**What is required:** Reproduce exactly the lines below from the one containing "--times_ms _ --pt" through the one containing "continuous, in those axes", including both, and nothing else.

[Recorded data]
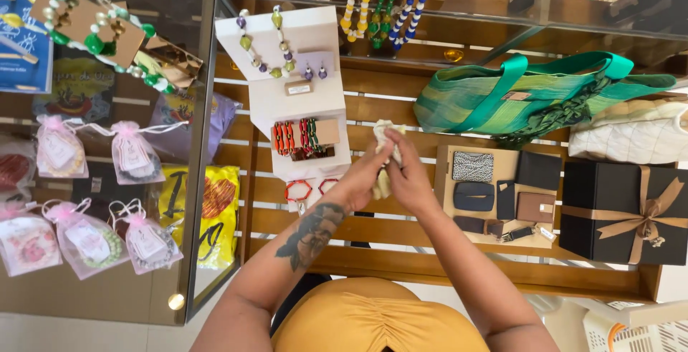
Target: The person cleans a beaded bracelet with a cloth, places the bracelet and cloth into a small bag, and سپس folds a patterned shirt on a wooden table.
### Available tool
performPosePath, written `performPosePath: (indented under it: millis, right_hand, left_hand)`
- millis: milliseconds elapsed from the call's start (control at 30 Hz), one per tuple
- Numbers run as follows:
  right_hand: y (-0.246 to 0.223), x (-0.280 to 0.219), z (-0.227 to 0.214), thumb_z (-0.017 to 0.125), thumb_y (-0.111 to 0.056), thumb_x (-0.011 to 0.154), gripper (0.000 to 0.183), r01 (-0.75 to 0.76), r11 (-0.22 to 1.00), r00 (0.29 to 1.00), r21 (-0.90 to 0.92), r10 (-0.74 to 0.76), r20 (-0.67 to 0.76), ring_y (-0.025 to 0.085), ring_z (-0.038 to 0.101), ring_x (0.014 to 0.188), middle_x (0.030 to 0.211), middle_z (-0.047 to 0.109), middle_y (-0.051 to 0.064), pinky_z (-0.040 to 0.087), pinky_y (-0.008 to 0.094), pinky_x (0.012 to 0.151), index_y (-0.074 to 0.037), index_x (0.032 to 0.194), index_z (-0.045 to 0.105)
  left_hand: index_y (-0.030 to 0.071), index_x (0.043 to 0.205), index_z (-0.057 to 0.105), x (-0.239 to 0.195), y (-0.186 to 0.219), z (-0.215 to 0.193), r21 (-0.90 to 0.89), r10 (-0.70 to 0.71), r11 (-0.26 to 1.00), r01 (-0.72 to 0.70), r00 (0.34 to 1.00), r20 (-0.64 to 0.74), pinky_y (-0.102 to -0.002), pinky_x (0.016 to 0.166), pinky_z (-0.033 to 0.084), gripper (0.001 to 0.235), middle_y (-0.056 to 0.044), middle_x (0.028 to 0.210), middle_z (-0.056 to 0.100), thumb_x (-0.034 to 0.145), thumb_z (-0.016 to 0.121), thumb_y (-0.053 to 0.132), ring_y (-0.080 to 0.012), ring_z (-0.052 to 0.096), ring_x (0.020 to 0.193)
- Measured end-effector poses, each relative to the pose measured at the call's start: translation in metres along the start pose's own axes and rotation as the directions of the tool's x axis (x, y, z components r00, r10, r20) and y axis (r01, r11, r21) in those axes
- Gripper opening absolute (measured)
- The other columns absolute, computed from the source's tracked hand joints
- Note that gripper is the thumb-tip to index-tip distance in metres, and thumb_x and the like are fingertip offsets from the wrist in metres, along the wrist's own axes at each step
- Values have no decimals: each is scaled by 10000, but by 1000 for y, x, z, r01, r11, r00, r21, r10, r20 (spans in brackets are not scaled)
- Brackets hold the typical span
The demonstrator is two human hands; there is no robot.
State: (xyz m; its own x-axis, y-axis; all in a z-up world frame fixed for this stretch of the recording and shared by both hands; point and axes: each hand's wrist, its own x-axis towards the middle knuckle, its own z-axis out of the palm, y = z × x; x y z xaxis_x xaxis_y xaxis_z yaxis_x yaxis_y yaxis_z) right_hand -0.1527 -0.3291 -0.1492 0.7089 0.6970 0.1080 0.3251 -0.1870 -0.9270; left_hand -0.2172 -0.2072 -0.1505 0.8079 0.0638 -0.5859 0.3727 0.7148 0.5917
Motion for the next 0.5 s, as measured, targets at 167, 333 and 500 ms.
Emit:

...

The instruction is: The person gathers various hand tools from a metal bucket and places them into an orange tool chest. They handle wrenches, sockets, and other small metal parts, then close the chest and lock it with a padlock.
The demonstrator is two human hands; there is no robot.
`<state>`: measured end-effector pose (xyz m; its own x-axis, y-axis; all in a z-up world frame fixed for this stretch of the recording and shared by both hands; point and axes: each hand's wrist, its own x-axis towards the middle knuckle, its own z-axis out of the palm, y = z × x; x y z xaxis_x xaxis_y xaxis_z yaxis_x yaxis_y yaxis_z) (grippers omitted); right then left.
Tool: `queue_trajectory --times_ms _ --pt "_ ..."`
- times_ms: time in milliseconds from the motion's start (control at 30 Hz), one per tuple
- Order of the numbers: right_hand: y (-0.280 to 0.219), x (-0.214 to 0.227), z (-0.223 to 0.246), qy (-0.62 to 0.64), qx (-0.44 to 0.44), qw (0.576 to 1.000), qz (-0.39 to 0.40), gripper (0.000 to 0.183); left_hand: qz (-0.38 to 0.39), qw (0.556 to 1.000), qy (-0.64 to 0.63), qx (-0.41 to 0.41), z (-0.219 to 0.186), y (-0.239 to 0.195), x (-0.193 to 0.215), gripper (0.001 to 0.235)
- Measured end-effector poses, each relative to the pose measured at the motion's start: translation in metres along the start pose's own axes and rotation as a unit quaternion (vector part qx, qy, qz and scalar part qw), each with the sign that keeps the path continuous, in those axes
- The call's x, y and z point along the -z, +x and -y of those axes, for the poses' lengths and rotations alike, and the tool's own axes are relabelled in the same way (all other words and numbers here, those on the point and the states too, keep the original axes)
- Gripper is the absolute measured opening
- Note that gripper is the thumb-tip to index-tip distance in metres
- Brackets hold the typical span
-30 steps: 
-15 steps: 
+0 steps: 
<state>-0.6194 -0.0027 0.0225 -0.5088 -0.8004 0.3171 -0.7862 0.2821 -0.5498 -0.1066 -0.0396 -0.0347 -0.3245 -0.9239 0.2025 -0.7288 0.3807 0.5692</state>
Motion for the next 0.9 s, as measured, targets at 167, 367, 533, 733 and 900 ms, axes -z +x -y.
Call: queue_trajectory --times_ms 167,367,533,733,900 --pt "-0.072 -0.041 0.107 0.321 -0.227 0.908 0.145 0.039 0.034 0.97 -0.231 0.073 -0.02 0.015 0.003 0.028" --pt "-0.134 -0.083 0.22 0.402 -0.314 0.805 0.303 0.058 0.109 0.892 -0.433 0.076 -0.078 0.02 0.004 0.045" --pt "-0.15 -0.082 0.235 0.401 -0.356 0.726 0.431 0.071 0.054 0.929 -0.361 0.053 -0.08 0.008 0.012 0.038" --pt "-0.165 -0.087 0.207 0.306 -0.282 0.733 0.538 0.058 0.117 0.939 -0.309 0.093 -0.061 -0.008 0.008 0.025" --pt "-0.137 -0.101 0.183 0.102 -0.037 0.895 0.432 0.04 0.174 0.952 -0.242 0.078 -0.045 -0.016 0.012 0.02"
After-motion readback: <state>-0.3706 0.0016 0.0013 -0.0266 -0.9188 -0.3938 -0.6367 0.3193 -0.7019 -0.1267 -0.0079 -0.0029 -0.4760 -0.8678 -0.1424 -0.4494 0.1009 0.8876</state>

**Task answer:**
Tool: `queue_trajectory --times_ms _ --pt "_ ..."`
- times_ms: time in milliseconds from the motion's start (control at 30 Hz), one per tuple
- Order of the numbers: right_hand: y (-0.280 to 0.219), x (-0.214 to 0.227), z (-0.223 to 0.246), qy (-0.62 to 0.64), qx (-0.44 to 0.44), qw (0.576 to 1.000), qz (-0.39 to 0.40), gripper (0.000 to 0.183); left_hand: qz (-0.38 to 0.39), qw (0.556 to 1.000), qy (-0.64 to 0.63), qx (-0.41 to 0.41), z (-0.219 to 0.186), y (-0.239 to 0.195), x (-0.193 to 0.215), gripper (0.001 to 0.235)
- Measured end-effector poses, each relative to the pose measured at the motion's start: translation in metres along the start pose's own axes and rotation as a unit quaternion (vector part qx, qy, qz and scalar part qw), each with the sign that keeps the path continuous, in those axes

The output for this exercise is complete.